Но не валяться же до вечера? Поднялись спустя неполный час, вернулись к плоту, отчалили.
Повели его по маршруту, освоенному вчера. Почти не глядя, отталкивались шестами, заводя плот вверх, а затем отправляя его к середине протоки. Он по инерции достиг ямы, где начал разгоняться на течении.
– Глянь, чего это они? – удивлённо спросил Бяка, глядя в сторону берега.
Обернувшись, я увидел, как от рыбацкого сарая бегут двое: малой Татай из банды Карасей, и Рурмис – двоюродный брат их вожака. Причём он явно гнался за пацаном. А тот мчался во весь опор, зачем-то размахивая руками.
– По-моему он пытается нам что-то сказать… – неуверенно протянул я, глядя на непонятную сцену.
Бяка при этих словах столкнул якорь в воду, и тот быстро пошёл ко дну, разматывая грубый канат.
А Рурмис как раз нагнал Татая, ухватил, оторвал начавшего кричать мальчишку от земли, да так и замер, держа его на весу и уставившись при этом на нас нехорошо. Мне и раньше его взгляд не нравился, а сейчас не нравился в десять раз сильнее.
Не переставая на нас таращится, Рурмис передвинул руки, обхватил шею Татая и жестко сдавил, начал душить. Причём не в шутку, прекрасно видно, как глаза у бедолаги полезли из орбит.

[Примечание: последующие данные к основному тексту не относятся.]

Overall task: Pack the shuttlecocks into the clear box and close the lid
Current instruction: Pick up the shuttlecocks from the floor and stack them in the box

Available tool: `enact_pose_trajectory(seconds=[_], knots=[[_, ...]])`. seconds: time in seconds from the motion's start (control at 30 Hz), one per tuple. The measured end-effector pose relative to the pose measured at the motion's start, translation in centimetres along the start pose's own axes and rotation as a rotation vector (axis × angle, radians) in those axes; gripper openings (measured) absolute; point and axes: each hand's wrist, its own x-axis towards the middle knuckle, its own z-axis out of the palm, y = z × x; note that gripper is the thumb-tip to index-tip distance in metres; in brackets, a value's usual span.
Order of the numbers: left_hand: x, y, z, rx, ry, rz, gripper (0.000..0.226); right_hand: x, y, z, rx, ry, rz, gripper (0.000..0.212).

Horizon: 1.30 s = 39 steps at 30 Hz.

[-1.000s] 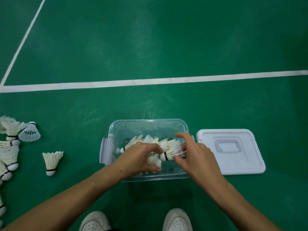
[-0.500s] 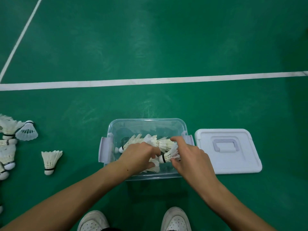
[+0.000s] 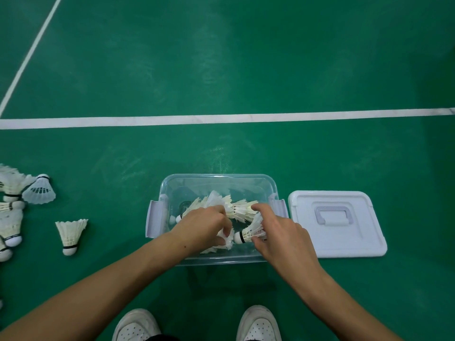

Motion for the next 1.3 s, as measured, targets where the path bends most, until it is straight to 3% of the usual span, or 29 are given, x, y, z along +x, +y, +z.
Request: enact_pose_trajectory(seconds=[0.2,0.53,0.7,0.97,1.17,1.3], knots=[[-0.8,-0.9,-0.3,-0.024,0.037,0.002,0.017,0.9,-0.2,1.4,0.097,-0.031,-0.035,0.064],[-1.3,-0.1,0.9,0.050,0.047,0.023,0.022,3.9,-1.3,3.4,0.385,-0.403,0.106,0.058],[-0.5,-0.1,0.6,0.096,0.000,0.006,0.028,4.8,-0.9,2.7,0.406,-0.545,0.146,0.079],[-0.2,0.3,0.5,0.106,0.007,0.019,0.028,3.7,0.5,1.5,0.435,-0.534,0.130,0.094],[-0.3,0.6,0.4,0.114,0.004,0.003,0.036,3.4,0.7,0.1,0.395,-0.581,0.103,0.068],[-1.5,0.6,-0.2,0.060,0.056,0.012,0.034,3.5,1.3,-1.8,0.441,-0.533,0.099,0.068]])
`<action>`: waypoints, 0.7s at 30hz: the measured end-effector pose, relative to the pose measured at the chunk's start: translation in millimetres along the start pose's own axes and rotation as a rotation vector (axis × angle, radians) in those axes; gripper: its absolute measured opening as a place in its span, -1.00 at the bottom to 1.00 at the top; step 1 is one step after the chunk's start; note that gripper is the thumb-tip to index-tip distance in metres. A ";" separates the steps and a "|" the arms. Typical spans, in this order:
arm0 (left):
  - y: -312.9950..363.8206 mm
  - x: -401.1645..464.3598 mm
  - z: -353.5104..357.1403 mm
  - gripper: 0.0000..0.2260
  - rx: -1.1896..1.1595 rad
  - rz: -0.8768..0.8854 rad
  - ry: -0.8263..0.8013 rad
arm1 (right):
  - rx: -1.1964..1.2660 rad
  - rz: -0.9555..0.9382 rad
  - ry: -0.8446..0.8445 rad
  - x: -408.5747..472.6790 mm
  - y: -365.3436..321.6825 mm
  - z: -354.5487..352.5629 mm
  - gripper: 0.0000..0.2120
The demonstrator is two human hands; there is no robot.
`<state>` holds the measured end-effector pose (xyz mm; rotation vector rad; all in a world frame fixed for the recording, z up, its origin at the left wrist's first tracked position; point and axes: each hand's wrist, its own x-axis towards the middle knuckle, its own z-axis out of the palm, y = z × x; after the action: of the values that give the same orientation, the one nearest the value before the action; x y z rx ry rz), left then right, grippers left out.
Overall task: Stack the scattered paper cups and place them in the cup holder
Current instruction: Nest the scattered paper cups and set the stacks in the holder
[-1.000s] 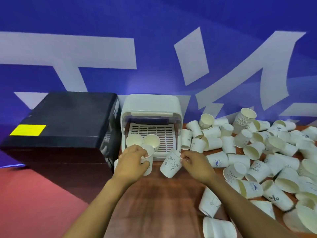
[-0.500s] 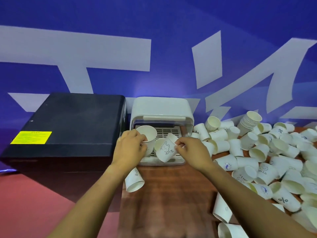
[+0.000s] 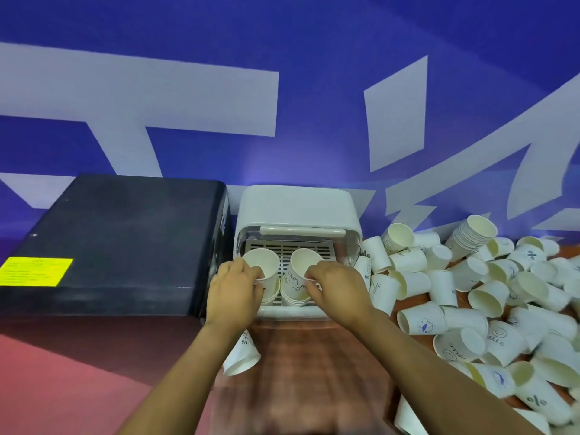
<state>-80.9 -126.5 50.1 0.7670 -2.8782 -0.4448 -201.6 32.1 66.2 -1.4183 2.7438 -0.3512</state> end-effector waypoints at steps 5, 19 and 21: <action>1.3 5.7 14.0 -0.77 0.030 -0.026 -0.071 | -0.014 0.020 -0.098 2.5 5.5 11.7 -0.79; -4.8 3.1 46.5 -0.58 -0.079 -0.119 -0.313 | 0.141 0.013 -0.384 -11.5 11.5 34.0 -0.57; -5.3 1.4 47.2 -0.57 -0.079 -0.115 -0.324 | 0.162 0.007 -0.368 -14.6 12.9 33.4 -0.55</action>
<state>-89.1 -119.9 3.7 0.9270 -3.0948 -0.7566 -199.1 44.9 29.8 -1.2852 2.3692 -0.2726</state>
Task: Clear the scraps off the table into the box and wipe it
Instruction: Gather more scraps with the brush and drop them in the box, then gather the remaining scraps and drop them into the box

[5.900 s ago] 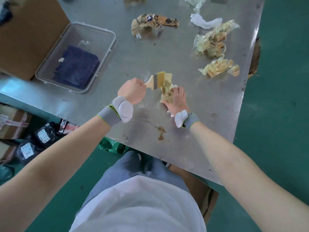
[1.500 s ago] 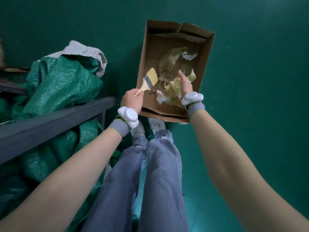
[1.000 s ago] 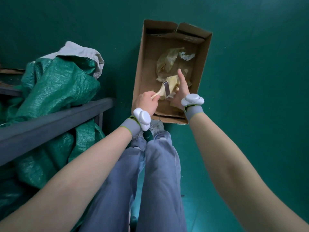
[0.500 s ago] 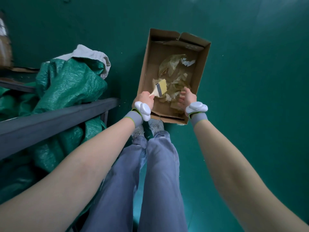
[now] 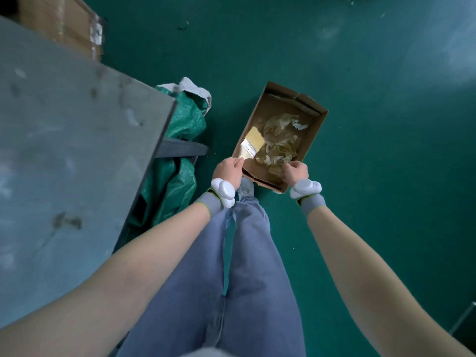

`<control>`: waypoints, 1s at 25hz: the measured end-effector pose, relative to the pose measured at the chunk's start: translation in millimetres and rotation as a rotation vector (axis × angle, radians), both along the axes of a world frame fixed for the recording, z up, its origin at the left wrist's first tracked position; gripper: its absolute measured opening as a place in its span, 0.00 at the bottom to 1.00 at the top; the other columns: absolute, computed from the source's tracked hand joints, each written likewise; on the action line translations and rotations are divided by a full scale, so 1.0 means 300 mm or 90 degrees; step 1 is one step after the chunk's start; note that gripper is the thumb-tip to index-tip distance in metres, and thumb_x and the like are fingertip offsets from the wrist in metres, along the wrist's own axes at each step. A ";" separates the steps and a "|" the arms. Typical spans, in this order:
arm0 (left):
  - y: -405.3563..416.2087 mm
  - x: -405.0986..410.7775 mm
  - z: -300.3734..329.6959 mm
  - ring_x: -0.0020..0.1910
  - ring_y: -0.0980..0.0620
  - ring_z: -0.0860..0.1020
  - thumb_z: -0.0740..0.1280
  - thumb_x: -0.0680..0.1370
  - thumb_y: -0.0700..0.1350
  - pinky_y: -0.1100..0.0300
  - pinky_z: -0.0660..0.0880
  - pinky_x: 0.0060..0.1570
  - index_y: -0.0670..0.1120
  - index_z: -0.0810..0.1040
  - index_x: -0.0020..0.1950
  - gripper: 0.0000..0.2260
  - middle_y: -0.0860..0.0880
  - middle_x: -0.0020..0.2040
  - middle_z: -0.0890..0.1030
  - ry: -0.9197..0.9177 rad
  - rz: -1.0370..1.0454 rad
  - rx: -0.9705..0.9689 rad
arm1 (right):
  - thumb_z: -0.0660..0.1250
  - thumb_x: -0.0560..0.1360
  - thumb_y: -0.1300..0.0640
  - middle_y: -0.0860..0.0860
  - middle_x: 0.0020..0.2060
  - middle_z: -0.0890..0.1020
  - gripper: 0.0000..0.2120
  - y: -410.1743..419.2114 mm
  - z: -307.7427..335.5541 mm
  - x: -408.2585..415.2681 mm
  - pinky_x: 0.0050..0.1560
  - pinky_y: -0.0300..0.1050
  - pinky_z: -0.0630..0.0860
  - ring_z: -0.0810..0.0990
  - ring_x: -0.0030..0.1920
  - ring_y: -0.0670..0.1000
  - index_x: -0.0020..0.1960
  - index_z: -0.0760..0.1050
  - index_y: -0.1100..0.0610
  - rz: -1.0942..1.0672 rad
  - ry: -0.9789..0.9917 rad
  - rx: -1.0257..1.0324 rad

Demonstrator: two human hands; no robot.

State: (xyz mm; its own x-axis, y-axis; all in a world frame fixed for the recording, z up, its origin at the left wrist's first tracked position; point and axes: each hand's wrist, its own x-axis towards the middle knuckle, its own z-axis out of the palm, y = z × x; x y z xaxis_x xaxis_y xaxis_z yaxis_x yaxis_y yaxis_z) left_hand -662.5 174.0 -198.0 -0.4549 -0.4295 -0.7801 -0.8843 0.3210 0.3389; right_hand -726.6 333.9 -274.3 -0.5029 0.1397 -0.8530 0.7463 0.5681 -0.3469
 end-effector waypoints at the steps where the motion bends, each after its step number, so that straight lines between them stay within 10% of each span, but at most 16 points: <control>1: 0.001 0.010 0.056 0.40 0.39 0.71 0.56 0.82 0.48 0.55 0.61 0.37 0.44 0.62 0.30 0.21 0.35 0.43 0.78 0.022 0.000 -0.001 | 0.59 0.70 0.60 0.55 0.35 0.76 0.15 -0.008 0.049 -0.004 0.44 0.49 0.74 0.73 0.39 0.54 0.50 0.76 0.70 0.008 0.015 -0.001; 19: -0.311 0.500 0.647 0.27 0.48 0.66 0.58 0.82 0.49 0.57 0.63 0.31 0.38 0.70 0.37 0.18 0.49 0.27 0.68 0.367 0.398 -0.195 | 0.61 0.77 0.66 0.53 0.47 0.76 0.06 -0.686 0.744 0.045 0.41 0.33 0.69 0.73 0.41 0.48 0.53 0.72 0.61 0.551 0.607 -0.271; 25: -0.488 0.742 0.674 0.34 0.44 0.73 0.58 0.81 0.50 0.54 0.68 0.36 0.37 0.77 0.43 0.18 0.46 0.32 0.76 0.278 0.617 -0.239 | 0.61 0.74 0.66 0.56 0.50 0.75 0.11 -0.978 0.794 0.240 0.47 0.51 0.76 0.74 0.43 0.52 0.57 0.71 0.61 0.807 0.561 -0.373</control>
State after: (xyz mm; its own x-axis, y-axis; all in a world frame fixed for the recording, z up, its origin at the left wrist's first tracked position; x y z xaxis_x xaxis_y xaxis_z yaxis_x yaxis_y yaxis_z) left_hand -439.9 27.8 4.1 -0.0040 -0.9239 -0.3826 -0.6456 -0.2898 0.7065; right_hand -654.7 40.6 -36.1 -0.3667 -0.9291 -0.0473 -0.5913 0.2720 -0.7592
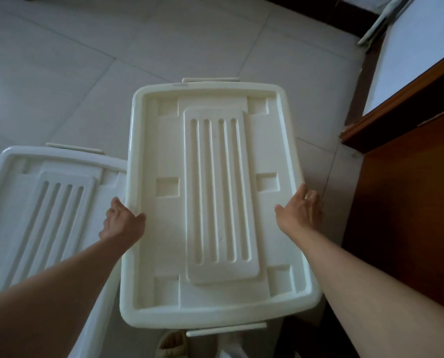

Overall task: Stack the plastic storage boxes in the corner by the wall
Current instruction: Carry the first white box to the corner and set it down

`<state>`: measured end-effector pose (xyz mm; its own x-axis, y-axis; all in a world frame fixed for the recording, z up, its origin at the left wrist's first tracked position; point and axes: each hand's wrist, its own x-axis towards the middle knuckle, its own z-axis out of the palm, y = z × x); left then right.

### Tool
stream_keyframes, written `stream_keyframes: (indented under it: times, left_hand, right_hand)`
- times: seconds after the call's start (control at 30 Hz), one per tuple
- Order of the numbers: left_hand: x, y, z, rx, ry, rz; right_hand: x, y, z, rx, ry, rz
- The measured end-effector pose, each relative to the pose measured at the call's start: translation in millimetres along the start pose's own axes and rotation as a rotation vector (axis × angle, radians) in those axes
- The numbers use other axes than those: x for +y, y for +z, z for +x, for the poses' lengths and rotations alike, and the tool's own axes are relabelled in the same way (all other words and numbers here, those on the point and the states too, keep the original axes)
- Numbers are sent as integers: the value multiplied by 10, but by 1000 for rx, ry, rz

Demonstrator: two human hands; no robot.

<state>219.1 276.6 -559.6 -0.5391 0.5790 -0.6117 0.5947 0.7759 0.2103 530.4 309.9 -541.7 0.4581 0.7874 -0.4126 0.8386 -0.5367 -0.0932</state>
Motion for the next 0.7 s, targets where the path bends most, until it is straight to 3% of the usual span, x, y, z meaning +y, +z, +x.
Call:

– Ты что творишь, придурок?! – заорал я.
В ответ Рурмиг гадливо осклабился, продолжая жестоко издеваться над мальчишкой.
Закипая от гнева, я ухватился за якорный канат:
– Бяка, помогай! Надо разобраться с этим уродом!
– Да сами разберутся, – пролепетал упырь, явно не горя желанием конфликтовать с заклятым недругом.
– Делай, что тебе говорят! Он же его убьёт! Да он с ума сошёл!
Канат потянулся как-то очень уж легко. Неудивительно, ведь якоря на нём не оказалось. Только тут я понял, что мы так и не остановились, нас продолжало сносить вдоль косы.
Ухватился было за шест, но до дна не достал. Река здесь глубокая, сплошная яма. Бяка, без слов поняв, что надо делать, ухватился за весло, погрузил его в воду.
Лопасть с печальным хрустом отломилась и начала быстро удаляться. Я попытался достать её шестом, в сердцах высказав:
– Да как ты так умудрился, Бяка!
– Н-не знаю… – растерялся товарищ. – Она сама. Я даже сделать не успел ничего. Вообще ничего. Сама она.
Оглянувшись, я увидел, как Рурмил, продолжая душить обмякшее тело Татая одной рукой, другой машет нам, прощаясь. И рожа у него при этом отвратительная, как никогда. Откровенно издевается.